The p.m.f. of a random variable X is $P(x) = \begin{cases} \frac{2x}{n(n+1)}, & x = 1, 2, 3, ....... n \\ 0, & \text{otherwise} \end{cases}$, then $E(X)$ is

• A. $\frac{n+1}{6}$
• B. $\frac{2n+1}{6}$
• C. $\frac{n+1}{3}$
• D. $\frac{2n+1}{3}$

Hint:

The expected value of a discrete random variable is the sum of each possible value multiplied by its probability.
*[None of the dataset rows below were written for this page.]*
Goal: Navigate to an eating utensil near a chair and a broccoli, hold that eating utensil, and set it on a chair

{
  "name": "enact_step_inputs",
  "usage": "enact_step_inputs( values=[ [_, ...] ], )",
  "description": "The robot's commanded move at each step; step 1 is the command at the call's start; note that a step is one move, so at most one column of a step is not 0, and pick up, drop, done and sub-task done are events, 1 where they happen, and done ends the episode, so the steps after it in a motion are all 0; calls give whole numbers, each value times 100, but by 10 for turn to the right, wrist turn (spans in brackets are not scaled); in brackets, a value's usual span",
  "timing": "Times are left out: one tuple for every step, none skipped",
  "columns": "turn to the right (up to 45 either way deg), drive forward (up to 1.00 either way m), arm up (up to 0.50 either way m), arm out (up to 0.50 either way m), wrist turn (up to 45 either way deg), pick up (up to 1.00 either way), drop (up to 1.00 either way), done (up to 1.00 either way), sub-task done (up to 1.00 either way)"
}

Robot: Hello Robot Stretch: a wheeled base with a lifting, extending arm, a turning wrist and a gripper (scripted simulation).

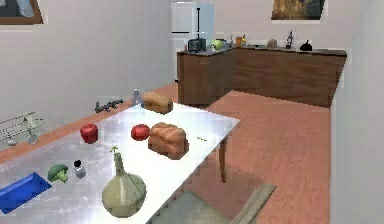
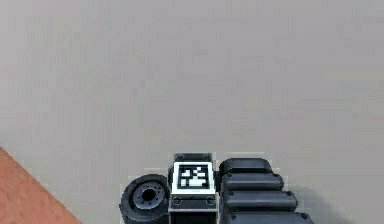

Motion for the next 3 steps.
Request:
enact_step_inputs(
  values=[
    [-210, 0, 0, 0, 0, 0, 0, 0, 0],
    [0, 25, 0, 0, 0, 0, 0, 0, 0],
    [450, 0, 0, 0, 0, 0, 0, 0, 0]
  ],
)
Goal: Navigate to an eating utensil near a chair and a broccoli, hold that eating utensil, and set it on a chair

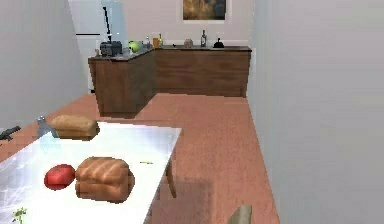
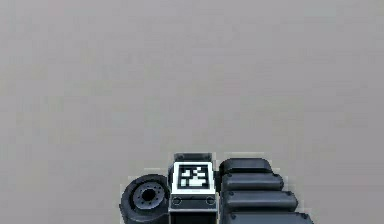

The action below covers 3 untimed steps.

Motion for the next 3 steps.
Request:
enact_step_inputs(
  values=[
    [450, 0, 0, 0, 0, 0, 0, 0, 0],
    [-450, 0, 0, 0, 0, 0, 0, 0, 0],
    [-390, 0, 0, 0, 0, 0, 0, 0, 0]
  ],
)
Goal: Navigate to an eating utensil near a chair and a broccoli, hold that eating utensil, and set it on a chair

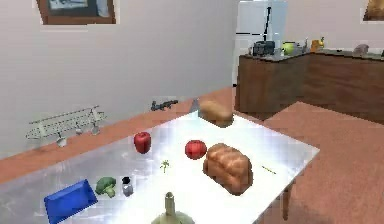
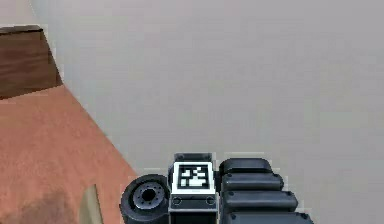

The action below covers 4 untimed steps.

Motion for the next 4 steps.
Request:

Remember the formula for the sum of the first $n$ squares: $\sum_{x=1}^{n} x^2 = \frac{n(n+1)(2n+1)}{6}$.

Answer 1

The Correct Option is D

Step 1: Write down the formula for the Expected Value. For a discrete random variable $X$ with probability mass function $P(x)$, the Expected Value $E(X)$ is given by: \[ E(X) = \sum_{x} x P(x) \] Given that $x$ ranges from $1$ to $n$, and $P(x) = \frac{2x}{n(n+1)}$ for these values, we have: \[ E(X) = \sum_{x=1}^{n} x \cdot \frac{2x}{n(n+1)} \]
Step 2: Simplify the summation expression. We can factor out the constant terms from the summation: \[ E(X) = \frac{2}{n(n+1)} \sum_{x=1}^{n} x^2 \]
Step 3: Apply the formula for the sum of the first $n$ squares. The sum of the first $n$ squares is given by the formula: \[ \sum_{x=1}^{n} x^2 = \frac{n(n+1)(2n+1)}{6} \]
Step 4: Substitute the sum back into the $E(X)$ expression and simplify. Substitute the sum of squares formula into the expression for $E(X)$: \[ E(X) = \frac{2}{n(n+1)} \cdot \frac{n(n+1)(2n+1)}{6} \] Cancel out the common terms $n(n+1)$ from the numerator and denominator: \[ E(X) = \frac{2(2n+1)}{6} \] \[ E(X) = \frac{2n+1}{3} \]